Preparing for an IEP Meeting as a Parent

Some parents are heavily involved in their child’s education. Others tend to stand by the wayside and let the teachers do the guiding. When it comes to IEP meetings, there is no good choice but to be heavily involved. Some parents however, don’t know what is expected of them and may be unnerved by the experience. Use the information provided here to help you if you are one of those parents who wants to be prepared but isn’t exactly sure what all being prepared entails.

Sit down and think about how your child feels about school. Talk with your child so you can learn how they perceive the educational atmosphere. After all, it’s their education and well being that you are concerned about. Children tend to feel overwhelmed when expressing feelings that they may think will not be received well. Help them to understand that you are ready to listen to and address their concerns. Write down notes that concern what the child says.

Now think about how you feel about their education and how they are responding to what they are learning. Has their behavior changed at home? Do they seem to be retaining information? Do they seem to feel comfortable going to school and addressing their concerns to you and their teacher? Are they being picked on by other students? Are there any physical problems that need to be addressed? Are there any comprehension problems that need to be addressed? How do you feel about how they are doing in school overall?
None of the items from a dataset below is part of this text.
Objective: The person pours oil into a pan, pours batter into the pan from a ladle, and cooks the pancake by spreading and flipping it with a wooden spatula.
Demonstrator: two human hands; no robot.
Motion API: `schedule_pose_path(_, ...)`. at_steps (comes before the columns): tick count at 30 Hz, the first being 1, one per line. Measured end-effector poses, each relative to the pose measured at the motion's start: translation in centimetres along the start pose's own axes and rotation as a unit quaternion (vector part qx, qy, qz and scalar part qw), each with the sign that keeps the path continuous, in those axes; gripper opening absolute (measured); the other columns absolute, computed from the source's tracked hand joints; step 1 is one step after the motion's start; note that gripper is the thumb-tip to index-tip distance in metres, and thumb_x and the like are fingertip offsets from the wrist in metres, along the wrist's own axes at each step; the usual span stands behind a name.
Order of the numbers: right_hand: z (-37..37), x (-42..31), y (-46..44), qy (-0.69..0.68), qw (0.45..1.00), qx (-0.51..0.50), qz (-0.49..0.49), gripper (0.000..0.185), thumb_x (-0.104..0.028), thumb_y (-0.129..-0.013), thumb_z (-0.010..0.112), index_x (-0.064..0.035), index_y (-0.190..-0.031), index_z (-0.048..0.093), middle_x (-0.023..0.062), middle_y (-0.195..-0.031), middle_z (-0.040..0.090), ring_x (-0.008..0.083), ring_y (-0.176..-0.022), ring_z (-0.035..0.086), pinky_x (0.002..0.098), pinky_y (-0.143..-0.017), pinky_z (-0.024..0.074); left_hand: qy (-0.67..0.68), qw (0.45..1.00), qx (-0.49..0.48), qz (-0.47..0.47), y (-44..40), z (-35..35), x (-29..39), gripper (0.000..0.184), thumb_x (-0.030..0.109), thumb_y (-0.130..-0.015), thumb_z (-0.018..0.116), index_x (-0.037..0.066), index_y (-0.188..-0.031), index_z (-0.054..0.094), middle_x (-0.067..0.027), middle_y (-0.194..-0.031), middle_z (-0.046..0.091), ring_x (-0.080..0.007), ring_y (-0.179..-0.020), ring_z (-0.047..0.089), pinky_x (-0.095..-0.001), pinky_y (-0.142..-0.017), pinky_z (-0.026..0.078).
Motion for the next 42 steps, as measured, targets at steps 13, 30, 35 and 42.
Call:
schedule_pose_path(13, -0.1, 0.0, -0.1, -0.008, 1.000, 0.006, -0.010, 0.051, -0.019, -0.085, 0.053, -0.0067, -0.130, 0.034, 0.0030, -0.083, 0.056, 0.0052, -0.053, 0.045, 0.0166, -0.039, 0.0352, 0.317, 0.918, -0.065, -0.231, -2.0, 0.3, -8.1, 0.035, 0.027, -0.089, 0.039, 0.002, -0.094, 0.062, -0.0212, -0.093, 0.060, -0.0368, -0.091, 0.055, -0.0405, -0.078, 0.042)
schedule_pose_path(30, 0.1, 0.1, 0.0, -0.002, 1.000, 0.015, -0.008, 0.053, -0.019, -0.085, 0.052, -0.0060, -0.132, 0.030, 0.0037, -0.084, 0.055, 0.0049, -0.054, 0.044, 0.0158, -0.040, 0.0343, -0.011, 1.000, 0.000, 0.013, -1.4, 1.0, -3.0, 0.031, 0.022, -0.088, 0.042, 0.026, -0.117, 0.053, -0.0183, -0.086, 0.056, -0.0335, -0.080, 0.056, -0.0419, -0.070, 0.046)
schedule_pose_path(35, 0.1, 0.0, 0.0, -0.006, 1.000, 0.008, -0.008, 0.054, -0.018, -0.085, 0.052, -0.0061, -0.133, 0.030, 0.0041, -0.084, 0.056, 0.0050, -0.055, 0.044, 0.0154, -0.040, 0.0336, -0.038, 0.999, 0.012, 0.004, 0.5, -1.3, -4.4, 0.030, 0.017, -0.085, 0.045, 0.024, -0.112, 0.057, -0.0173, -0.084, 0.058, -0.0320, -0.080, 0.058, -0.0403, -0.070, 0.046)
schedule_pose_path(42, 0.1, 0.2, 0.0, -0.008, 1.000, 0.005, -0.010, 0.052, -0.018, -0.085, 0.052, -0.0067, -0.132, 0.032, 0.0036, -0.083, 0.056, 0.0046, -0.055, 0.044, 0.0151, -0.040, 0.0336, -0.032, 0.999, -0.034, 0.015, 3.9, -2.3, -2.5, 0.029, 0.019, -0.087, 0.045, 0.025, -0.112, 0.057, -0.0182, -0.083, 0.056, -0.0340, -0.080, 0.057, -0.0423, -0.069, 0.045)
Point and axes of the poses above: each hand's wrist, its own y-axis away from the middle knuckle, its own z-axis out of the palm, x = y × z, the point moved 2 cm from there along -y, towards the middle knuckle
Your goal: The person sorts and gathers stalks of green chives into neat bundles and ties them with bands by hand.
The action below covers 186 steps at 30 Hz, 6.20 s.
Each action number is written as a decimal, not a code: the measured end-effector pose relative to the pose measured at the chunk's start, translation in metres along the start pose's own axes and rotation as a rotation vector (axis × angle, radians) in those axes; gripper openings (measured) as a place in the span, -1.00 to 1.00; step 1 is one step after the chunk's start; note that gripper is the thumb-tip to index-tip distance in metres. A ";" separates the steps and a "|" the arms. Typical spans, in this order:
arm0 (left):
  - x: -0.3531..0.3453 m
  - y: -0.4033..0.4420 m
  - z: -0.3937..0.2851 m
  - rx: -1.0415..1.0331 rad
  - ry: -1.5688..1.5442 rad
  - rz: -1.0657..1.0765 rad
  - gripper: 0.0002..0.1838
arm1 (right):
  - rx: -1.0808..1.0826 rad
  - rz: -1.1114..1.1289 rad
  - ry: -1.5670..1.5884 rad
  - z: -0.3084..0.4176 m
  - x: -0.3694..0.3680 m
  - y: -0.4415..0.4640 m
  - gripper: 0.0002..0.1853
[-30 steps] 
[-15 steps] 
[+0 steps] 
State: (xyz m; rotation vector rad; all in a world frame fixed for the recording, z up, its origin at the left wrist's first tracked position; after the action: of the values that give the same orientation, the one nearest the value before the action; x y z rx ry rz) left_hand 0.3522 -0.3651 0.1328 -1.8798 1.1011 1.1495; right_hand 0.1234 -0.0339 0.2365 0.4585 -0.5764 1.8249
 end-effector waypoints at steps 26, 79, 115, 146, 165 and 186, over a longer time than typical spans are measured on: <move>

Now that you have thought about the concerns you have for your child, what are some solutions to any problems they may be having? Are there certain tools you use at home that seem to work well? Write these down as suggestions to give to your child’s teacher. If you are both using the same tools then the child has a better chance at understanding what is expected of them as well as what they can expect from you and the teacher.

Keep an open mind. As parents, we sometimes tend to be overprotective of our children. While this is certainly understandable, children do need some sort of motivation in order for them to do well. If they are not encouraged to do more than what they currently can do, then they will not grow beyond where they are now. If the student has a teacher who is experienced in their field, then they may have some good ideas of how the child can be motivated. While you may think you are doing them a favor by protecting them from being pushed too hard, in all reality, you may actually be holding them back from their full potential.

If you go to your child’s IEP meeting prepared to make progress, then it’s entirely likely that your child, you and the teacher will all feel as if something has been accomplished at the end of the meeting. Have some faith in the teacher. Trust me, they aren’t doing their job only for the pay.